- TASK DETAILS
Could you set down the listing below exactly and omit its images?

- SUPPLIED MATERIAL
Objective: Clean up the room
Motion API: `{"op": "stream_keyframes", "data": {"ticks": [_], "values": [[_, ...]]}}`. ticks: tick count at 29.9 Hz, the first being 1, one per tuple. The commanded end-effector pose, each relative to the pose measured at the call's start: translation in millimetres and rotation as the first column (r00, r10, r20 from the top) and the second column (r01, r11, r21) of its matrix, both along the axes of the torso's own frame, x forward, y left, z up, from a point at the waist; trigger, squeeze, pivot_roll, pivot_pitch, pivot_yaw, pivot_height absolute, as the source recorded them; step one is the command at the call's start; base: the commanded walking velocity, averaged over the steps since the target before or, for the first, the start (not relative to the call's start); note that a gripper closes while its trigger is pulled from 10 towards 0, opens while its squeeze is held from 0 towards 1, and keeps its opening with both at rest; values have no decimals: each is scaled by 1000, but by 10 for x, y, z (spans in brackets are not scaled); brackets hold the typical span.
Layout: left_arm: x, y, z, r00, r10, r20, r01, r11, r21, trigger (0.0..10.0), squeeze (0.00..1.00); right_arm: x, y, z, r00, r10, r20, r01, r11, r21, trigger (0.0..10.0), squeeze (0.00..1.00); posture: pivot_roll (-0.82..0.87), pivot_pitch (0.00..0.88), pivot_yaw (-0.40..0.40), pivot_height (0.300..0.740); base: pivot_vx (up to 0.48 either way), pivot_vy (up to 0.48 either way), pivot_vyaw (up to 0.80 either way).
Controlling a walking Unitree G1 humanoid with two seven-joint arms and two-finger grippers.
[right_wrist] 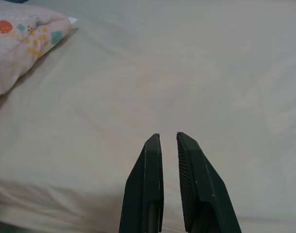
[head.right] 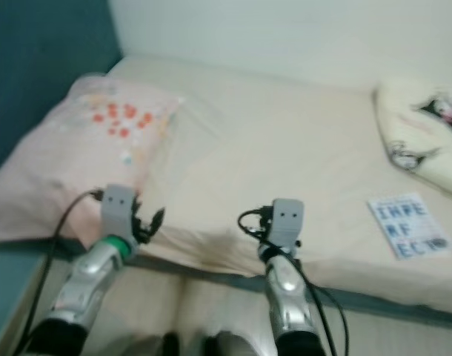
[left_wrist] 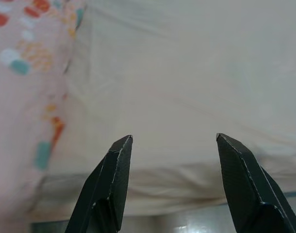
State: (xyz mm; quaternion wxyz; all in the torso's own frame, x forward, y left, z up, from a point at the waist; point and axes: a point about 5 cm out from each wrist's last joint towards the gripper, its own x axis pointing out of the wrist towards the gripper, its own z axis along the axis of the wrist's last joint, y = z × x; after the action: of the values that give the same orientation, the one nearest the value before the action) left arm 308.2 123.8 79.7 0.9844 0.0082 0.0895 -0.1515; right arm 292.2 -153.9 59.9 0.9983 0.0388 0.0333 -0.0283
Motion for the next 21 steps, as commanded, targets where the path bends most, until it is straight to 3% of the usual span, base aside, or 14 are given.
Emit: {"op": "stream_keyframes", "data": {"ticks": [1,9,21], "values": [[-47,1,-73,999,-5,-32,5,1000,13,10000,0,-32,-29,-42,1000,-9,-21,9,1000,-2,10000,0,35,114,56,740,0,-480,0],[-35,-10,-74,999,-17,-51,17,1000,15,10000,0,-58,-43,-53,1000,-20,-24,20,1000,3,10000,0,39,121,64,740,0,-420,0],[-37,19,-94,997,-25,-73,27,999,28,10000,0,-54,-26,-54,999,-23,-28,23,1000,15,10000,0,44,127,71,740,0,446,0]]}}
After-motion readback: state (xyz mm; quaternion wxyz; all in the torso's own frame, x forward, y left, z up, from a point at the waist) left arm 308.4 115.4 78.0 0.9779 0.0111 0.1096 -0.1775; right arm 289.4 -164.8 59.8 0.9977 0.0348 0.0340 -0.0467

- ANSWER SECTION
Objective: Clean up the room
Motion API: `{"op": "stream_keyframes", "data": {"ticks": [_], "values": [[_, ...]]}}`. ticks: tick count at 29.9 Hz, the first being 1, one per tuple. The commanded end-effector pose, each relative to the pose measured at the call's start: translation in millimetres and rotation as the first column (r00, r10, r20 from the top) and the second column (r01, r11, r21) of its matrix, both along the axes of the torso's own frame, x forward, y left, z up, from a point at the waist; trigger, squeeze, pivot_roll, pivot_pitch, pivot_yaw, pivot_height absolute, as the source recorded them; step one is the command at the call's start; base: the commanded walking velocity, averaged over the steps since the target before or, for the first, the start (not relative to the call's start); note that a gripper closes while its trigger is pulled from 10 towards 0, opens while its squeeze is held from 0 towards 1, and keeps its opening with both at rest; values have no decimals: each is scaled by 1000, but by 10 for x, y, z (spans in brackets are not scaled); brackets hold the typical span.
Layout: left_arm: x, y, z, r00, r10, r20, r01, r11, r21, trigger (0.0..10.0), squeeze (0.00..1.00); right_arm: x, y, z, r00, r10, r20, r01, r11, r21, trigger (0.0..10.0), squeeze (0.00..1.00); posture: pivot_roll (-0.82..0.87), pivot_pitch (0.00..0.88), pivot_yaw (-0.40..0.40), pivot_height (0.300..0.740); base: pivot_vx (up to 0.48 either way), pivot_vy (up to 0.48 either way), pivot_vyaw (up to 0.80 either way).
Controlling a walking Unitree G1 humanoid with two seven-joint arms and two-finger grippers.
[right_wrist] 
[head.right] 
[left_wrist] 
State: (xyz mm; quaternion wxyz; all in the torso's own frame, x forward, y left, z up, from a point at the waist; point and axes: a point about 5 cm out from each wrist's last joint towards the gripper, its own x axis pointing out of the wrist towards the gripper, its own z axis along the axis of the wrist's last joint, y = z × x; after the action: of the values that give the same orientation, the one nearest the value before the action) left arm 308.2 123.8 79.7 0.9844 0.0082 0.0895 -0.1515; right arm 292.2 -153.9 59.9 0.9983 0.0388 0.0333 -0.0283
Motion for the next 21 steps, as commanded, targets where the path bends most, until it is straight to 3% of the usual span, base aside, or 14 are given.
Emit: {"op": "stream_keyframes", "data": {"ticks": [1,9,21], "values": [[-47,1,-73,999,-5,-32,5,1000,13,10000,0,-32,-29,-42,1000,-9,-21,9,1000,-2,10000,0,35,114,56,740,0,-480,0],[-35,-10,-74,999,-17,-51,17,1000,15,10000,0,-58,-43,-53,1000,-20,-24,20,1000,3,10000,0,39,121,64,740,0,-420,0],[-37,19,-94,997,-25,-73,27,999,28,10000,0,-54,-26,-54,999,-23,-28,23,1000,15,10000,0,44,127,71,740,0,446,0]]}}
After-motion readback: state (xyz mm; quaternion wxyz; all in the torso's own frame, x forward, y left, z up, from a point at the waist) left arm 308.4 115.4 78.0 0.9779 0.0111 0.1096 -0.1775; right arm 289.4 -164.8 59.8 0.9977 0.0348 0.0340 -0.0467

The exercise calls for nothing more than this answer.